The Fund asked a group of City Schools’ educators to share their experience of teaching during this time of school closures due to the COVID-19 crisis. In our fourth blog post of this series, LaQuisha Hall, 2018 Baltimore City Schools Teacher of the Year, emphasizes the importance of practicing self-care especially during these unprecedented times:

I have spent years sharing an essential message with teachers in Baltimore City and beyond: you cannot pour from an empty cup; take care of yourself physically, mentally and emotionally so that you can take care of our scholars.

This message surfaced as I encountered teachers who shared with me that they were weary for a variety of reasons and feeling overwhelmed. While many would be frustrated with the educational system, I would often also hear another commonality. I asked teachers, “What do you do for fun?” or  “What are you passionate about?” Many would share interesting pastime activities but also note that they had not actively participated in it in a while or they would just bluntly reply, “How can I find time for anything other than school work?” After hearing similar stories from novice and seasoned teachers, the common denominators were the same: they dedicated every piece of a moment they had to things or people other than themselves.

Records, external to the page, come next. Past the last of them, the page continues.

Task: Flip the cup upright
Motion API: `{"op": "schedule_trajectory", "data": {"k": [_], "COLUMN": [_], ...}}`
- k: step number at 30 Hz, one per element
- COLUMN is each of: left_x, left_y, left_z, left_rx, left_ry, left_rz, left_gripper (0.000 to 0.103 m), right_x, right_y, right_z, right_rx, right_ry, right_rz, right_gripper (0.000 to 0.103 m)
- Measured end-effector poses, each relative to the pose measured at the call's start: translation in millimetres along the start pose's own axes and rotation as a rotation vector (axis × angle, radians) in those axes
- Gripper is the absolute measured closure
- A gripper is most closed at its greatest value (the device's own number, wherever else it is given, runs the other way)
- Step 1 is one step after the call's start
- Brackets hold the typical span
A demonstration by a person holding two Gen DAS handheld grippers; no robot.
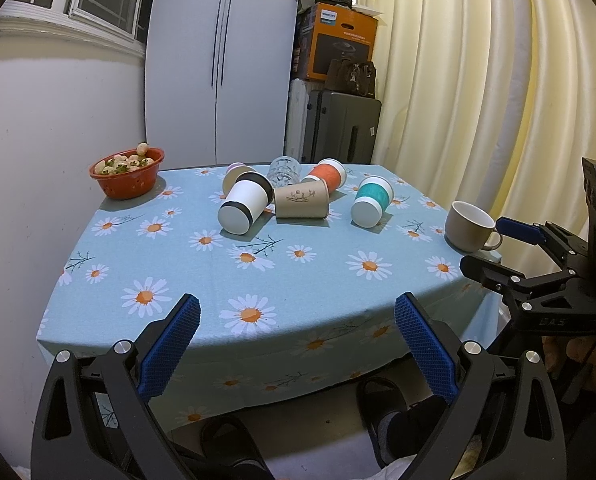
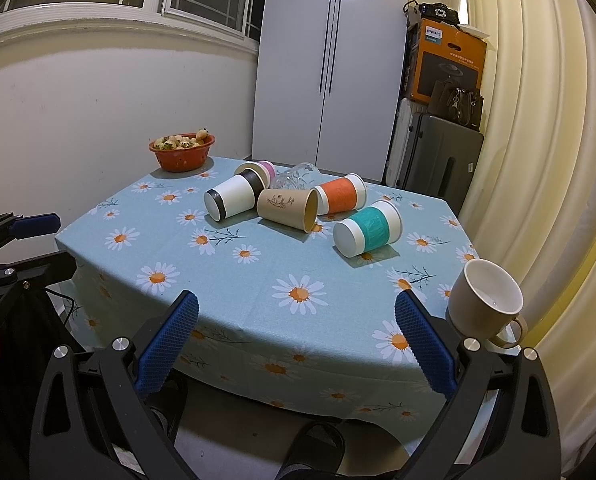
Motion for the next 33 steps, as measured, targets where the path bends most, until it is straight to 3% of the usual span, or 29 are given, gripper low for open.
{"op": "schedule_trajectory", "data": {"k": [14,20,33], "left_x": [3,-1,-41], "left_y": [-6,-14,-86], "left_z": [4,8,40], "left_rx": [-0.010,0.015,0.027], "left_ry": [0.021,0.041,-0.016], "left_rz": [0.046,0.074,0.172], "left_gripper": [0.007,0.007,0.008], "right_x": [0,-2,-27], "right_y": [1,-8,-68], "right_z": [-1,-3,-24], "right_rx": [-0.011,-0.032,-0.090], "right_ry": [0.007,-0.009,-0.099], "right_rz": [0.005,0.067,0.147], "right_gripper": [0.005,0.005,0.005]}}
Point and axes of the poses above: each gripper's, at about its wrist camera, not at the fingertips, and y roughly against the way its jaws point, z to its left, x to its underside, the point moved 2 cm from there along -y, roughly the way its jaws point, and after that the axes turned 14 degrees about -z, right-handed, at the moved point
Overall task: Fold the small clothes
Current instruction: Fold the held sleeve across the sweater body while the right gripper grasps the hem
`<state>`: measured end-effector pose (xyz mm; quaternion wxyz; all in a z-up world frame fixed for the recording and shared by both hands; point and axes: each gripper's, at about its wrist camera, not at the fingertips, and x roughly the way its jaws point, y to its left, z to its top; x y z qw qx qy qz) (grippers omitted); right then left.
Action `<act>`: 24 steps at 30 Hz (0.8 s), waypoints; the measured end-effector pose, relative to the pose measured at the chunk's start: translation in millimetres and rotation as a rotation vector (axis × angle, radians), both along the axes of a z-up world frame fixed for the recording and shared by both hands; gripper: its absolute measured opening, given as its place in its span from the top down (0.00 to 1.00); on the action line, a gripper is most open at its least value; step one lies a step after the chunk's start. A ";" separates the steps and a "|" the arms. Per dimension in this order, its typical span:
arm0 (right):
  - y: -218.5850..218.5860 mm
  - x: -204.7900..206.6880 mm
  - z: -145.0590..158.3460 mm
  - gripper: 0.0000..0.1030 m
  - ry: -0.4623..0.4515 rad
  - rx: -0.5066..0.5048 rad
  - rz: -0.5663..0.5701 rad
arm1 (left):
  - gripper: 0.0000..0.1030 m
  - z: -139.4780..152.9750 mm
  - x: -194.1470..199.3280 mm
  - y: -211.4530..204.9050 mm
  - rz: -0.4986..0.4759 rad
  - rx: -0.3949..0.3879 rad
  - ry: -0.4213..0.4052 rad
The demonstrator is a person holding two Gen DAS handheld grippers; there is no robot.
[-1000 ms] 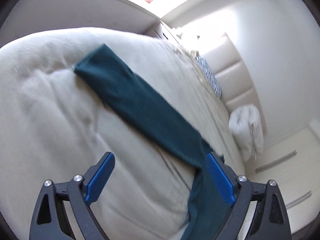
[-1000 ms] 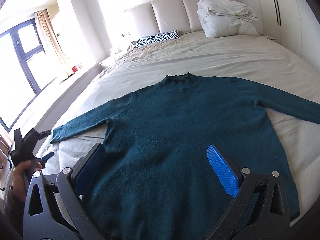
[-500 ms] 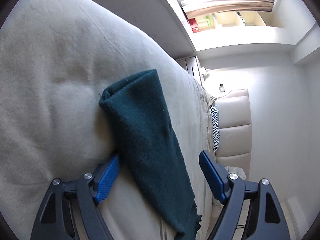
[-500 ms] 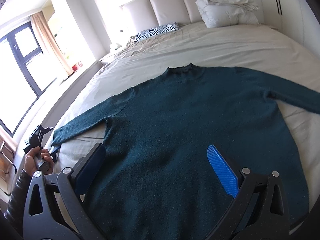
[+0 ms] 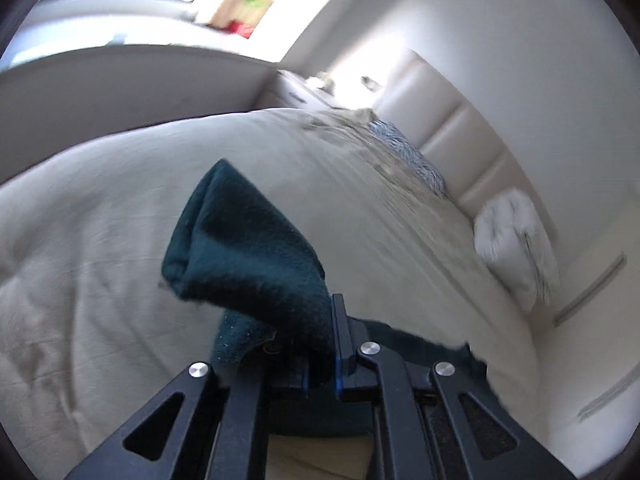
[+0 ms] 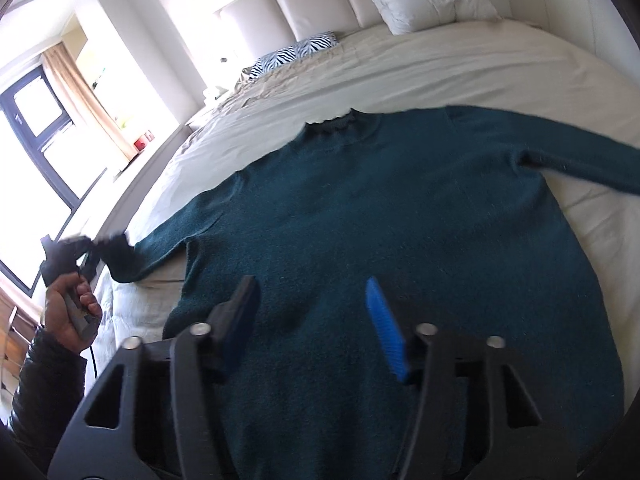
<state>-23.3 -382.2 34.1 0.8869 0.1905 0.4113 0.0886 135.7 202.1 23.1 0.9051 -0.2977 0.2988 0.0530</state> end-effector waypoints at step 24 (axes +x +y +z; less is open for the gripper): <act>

I had to drive the message of self-care in my own life as well. I participate and lead in so many roles that require me to offer some form of empowerment to other individuals or groups. I found myself constantly pondering, “How can I help?” and fully implementing that help when an idea came to mind.

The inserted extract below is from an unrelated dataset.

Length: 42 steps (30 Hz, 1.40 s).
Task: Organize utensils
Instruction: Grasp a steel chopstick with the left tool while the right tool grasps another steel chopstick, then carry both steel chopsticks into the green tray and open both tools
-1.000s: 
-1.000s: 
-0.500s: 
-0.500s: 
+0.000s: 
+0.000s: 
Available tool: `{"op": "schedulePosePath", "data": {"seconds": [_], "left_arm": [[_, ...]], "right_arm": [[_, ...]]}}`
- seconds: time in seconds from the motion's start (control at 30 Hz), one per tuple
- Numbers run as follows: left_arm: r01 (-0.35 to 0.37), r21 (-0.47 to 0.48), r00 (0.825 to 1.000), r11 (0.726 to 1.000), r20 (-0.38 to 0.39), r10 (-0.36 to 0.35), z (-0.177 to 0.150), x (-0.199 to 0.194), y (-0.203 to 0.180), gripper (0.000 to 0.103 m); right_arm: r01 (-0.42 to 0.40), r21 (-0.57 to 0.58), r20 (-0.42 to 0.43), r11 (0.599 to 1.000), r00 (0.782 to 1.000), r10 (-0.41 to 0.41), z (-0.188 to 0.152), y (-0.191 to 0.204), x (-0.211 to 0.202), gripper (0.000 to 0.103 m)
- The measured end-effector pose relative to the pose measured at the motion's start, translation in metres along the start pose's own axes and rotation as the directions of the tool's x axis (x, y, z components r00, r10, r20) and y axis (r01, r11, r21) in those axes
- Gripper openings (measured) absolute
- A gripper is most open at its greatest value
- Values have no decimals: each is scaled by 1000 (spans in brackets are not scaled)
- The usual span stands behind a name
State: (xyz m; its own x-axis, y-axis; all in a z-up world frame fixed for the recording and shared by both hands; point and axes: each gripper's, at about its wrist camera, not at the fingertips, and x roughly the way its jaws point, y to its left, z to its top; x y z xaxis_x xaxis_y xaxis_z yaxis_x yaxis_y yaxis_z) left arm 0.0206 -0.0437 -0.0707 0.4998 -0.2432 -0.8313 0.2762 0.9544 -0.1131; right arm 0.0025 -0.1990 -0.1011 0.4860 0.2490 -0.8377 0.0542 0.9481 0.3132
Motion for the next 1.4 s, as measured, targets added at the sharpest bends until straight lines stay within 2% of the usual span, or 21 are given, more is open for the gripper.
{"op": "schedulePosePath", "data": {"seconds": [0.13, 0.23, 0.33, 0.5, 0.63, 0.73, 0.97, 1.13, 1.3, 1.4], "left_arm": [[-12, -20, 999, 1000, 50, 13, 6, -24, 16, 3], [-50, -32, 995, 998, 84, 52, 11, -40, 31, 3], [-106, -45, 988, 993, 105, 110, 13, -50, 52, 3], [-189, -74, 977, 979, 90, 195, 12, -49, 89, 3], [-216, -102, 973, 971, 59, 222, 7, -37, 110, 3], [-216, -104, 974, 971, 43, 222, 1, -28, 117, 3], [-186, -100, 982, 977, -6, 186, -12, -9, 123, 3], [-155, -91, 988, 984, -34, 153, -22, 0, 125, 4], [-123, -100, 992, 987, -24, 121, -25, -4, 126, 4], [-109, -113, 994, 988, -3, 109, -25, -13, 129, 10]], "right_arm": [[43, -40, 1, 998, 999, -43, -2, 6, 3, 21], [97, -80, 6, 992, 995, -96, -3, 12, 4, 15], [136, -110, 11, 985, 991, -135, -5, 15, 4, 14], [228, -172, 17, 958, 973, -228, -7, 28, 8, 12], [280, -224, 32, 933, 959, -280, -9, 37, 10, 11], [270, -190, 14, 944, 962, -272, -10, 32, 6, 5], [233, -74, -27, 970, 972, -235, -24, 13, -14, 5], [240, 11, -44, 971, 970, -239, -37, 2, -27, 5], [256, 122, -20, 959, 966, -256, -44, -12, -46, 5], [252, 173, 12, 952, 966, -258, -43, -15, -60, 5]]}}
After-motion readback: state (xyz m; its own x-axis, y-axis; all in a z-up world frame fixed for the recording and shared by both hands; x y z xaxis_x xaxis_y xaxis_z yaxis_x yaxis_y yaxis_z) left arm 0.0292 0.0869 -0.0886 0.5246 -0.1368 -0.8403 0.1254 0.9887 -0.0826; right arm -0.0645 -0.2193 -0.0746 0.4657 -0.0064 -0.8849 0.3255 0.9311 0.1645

When COVID-19 caused us to go into quarantine, my “how can I help?” thinking went full throttle. I immediately began reaching out to scholars about how they were doing and some of the messages I received were not expected. From the death of a scholar to some being removed from their home in the middle of this catastrophe to all of digital deadlines expected of me so suddenly, I found myself thinking heavily about these things; I became angry. I was angry that I could not help the way I envisioned. I had to step away and recreate my new normal. How could I do this when the “work” had to be done in my home, the space I considered my escape?

My new normal began with a routine for myself. Instead of sleeping in every day, on weekdays I would still get up early in the mornings. At 6:30 a.m., I would begin my meditation, journal my gratitude and practice basic yoga stretches (especially needed after days of just sitting behind my computer). This changed my mood as I started in a positive mental space versus waking up with the worries of the day before on my mind.

After a successful week and a half of this routine, I added to it. I put a hard stop on all school work and scheduled myself on my own calendar. Literally, I would look at my planner and see agenda items like “Read (3:00-4:30)” and “Be creative! (7:00-9:00). The hours in between would be spent chatting with family and friends or working on other non-school related activities.

While some may say that teachers are not doing enough–this is true for many because they often are not doing enough for themselves. Self-care is not the final solution to teachers feeling valued, supported and stress-free, however it is one thing that is in their control that can bring them peace and opportunities to look forward to each day.